> **Required work**
Lines in the data below that contain the word "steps" are to be copied.

> **Data below**
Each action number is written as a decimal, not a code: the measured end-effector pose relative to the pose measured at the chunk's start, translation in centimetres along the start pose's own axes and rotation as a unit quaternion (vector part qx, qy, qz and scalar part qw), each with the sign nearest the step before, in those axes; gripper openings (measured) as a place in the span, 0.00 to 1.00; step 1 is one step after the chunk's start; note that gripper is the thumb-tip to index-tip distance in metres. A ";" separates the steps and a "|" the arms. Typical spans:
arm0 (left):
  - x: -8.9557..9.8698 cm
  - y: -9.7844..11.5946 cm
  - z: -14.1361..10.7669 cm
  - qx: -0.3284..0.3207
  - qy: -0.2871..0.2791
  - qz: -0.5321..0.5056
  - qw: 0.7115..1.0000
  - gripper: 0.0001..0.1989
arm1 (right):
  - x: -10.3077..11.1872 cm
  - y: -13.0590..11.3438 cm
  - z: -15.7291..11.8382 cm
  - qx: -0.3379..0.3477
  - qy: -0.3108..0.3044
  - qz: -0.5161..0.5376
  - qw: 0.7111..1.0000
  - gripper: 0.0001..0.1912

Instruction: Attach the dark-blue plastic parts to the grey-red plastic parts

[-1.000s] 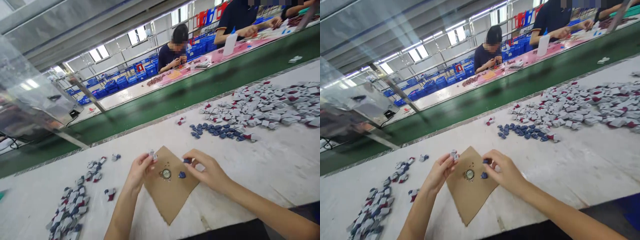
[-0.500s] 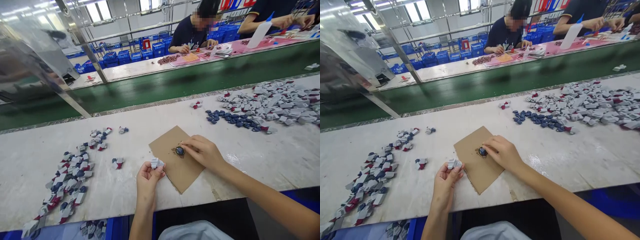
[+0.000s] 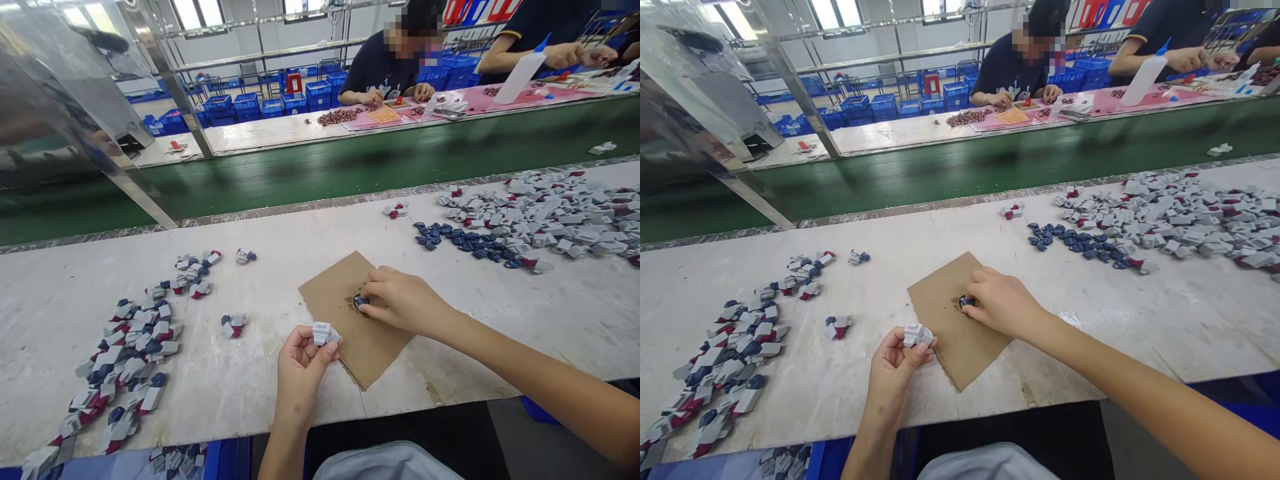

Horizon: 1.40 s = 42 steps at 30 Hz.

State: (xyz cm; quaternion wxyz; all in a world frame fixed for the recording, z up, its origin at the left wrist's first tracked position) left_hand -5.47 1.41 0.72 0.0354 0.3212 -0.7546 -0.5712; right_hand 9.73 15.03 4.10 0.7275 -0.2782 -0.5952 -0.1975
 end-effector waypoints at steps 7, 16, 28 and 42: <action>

> **Solution below**
Each action number is written as a decimal, not a code: the measured end-effector pose relative to the pose measured at the chunk's start, translation in centimetres along the start pose's own axes and rotation as a unit quaternion (vector part qx, qy, qz and scalar part qw), each with the sign nearest the step before, in those axes; gripper openings (measured) as a place in the span, 0.00 to 1.00; step 1 is one step after the chunk's start; note that gripper is the thumb-tip to index-tip distance in metres. A ";" separates the steps and a "|" the arms. Typical spans:
Horizon: 1.40 s = 42 steps at 30 Hz.
 end-effector waypoints at steps 7, 16, 28 and 42: <action>

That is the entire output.